→ **Source data**
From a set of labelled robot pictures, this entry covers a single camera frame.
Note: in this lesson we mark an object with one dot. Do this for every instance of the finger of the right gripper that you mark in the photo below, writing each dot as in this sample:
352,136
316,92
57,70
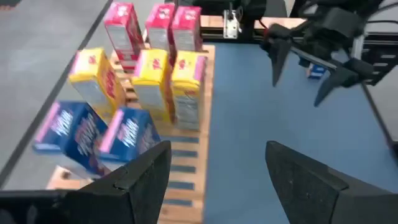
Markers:
348,73
280,49

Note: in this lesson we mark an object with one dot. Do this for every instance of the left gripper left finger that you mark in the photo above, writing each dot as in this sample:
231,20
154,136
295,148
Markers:
130,199

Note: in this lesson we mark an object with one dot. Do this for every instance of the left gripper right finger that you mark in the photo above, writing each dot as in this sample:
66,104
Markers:
308,196

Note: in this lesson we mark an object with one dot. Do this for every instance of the red Froot Loops cereal box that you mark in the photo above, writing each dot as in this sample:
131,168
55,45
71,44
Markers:
186,29
124,34
160,29

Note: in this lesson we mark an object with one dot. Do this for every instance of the yellow Corn Pops cereal box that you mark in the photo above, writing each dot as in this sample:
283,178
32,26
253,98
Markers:
188,87
93,77
152,81

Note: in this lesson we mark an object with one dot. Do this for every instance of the wooden slatted shelf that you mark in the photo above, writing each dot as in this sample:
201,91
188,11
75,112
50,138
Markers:
203,161

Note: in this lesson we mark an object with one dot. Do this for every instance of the black floor tape line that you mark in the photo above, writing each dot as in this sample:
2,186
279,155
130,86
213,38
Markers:
93,26

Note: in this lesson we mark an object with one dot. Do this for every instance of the silver metal bracket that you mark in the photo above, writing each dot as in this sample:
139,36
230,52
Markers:
231,23

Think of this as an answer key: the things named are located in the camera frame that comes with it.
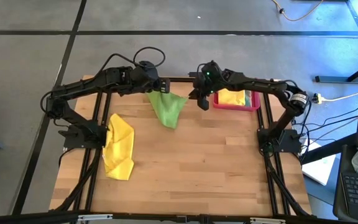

→ **The problem**
Look through the entries for the string "frame". Every line that has it belongs in the answer.

→ **Expected answer**
From a set of labelled robot pictures, this entry covers a single camera frame.
Think of this as an answer key: the things named are located in the camera frame that comes with it.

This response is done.